Érase una vez una pandilla de simpáticos políticos y sindicalistas que quería ganar dinero sin trabajar. A uno de ellos (o a más de uno) se le ocurrió una gran idea: obligar a toda la población que necesitase trabajar (porque fueran parados u opositores, no políticos ni sindicalistas) a darle dinero que llegase directamente a sus cuentas corientes. De esta manera, además, conseguían el alto fin moral de que los más necesitados se sacrificasen por el bien de los más acomodados, lo que era una muestra evidente de humildad y compañerismo, valores gratos a izquierda y derecha.

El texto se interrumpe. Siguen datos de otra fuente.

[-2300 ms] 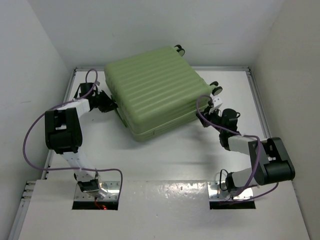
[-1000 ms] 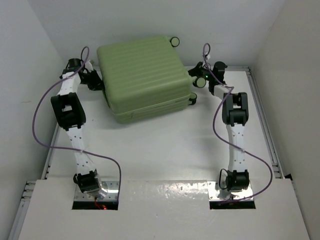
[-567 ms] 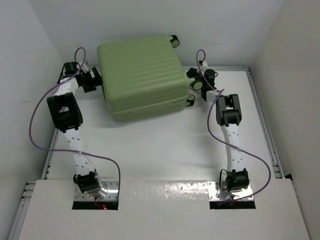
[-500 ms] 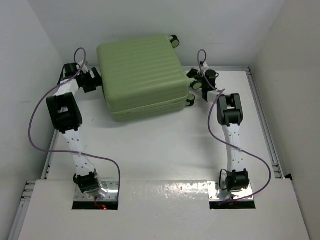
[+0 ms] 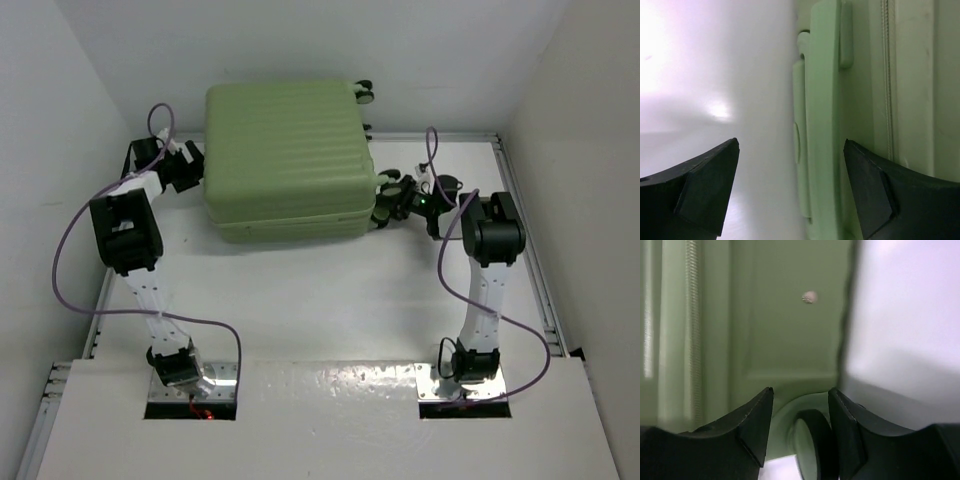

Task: Pack the luggage

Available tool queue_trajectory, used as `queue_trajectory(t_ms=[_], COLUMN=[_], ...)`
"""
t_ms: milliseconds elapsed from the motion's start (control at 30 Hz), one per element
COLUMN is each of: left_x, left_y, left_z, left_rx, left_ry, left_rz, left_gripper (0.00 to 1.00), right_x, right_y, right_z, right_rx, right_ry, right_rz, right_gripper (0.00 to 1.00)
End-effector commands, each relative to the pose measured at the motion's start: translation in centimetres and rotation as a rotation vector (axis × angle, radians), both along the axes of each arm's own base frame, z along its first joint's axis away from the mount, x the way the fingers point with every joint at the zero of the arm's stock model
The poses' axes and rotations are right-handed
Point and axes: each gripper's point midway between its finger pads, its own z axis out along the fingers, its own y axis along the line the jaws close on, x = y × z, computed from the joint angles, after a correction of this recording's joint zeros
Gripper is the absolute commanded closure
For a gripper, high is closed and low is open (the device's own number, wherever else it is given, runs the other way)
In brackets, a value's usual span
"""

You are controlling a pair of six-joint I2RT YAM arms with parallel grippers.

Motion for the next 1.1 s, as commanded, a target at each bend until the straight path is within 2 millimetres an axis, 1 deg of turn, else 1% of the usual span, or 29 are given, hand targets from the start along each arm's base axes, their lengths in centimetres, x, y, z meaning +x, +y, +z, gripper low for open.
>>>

El problema consistía en cómo hacer que los más necesitados aceptasen hacer ese sacrificio. La solución fue sencilla: el emperador decretó que sería imposible presentarse a oposiciones, cobrar subsidio de paro o incluso trabajar si no pagaban ese impuesto.
La cosa era disfrazar la extorsión de esa cosa suya dándose golpes en el pecho y diciendo que además lo hacían por el bien de los parados, los opositores y toda la sociedad. Y allí surgió el lince: los cursos de formación.
¿Y si hacemos cursos ficticios que no nos supongan gasto alguno en profesorado, que no tengan ningún rigor académico y que no sirvan para nada más que para cobrarlos?
Esos simpáticos mafiosos no estaban en Chicago, sino en los despacho de quienes mandan (todavía) en Andalucía. ¿Quiénes pensaron y quienes permitieron que en convocatorias de oposiciones se emplease como criterio la realización de centenares de esos cursos? ¿Quiénes fueron los favorecidos?
Y sobre todo ¿dónde está nuestro dinero?
Parece que la juez Alaya quiere profundizar en este delito. Bendita sea.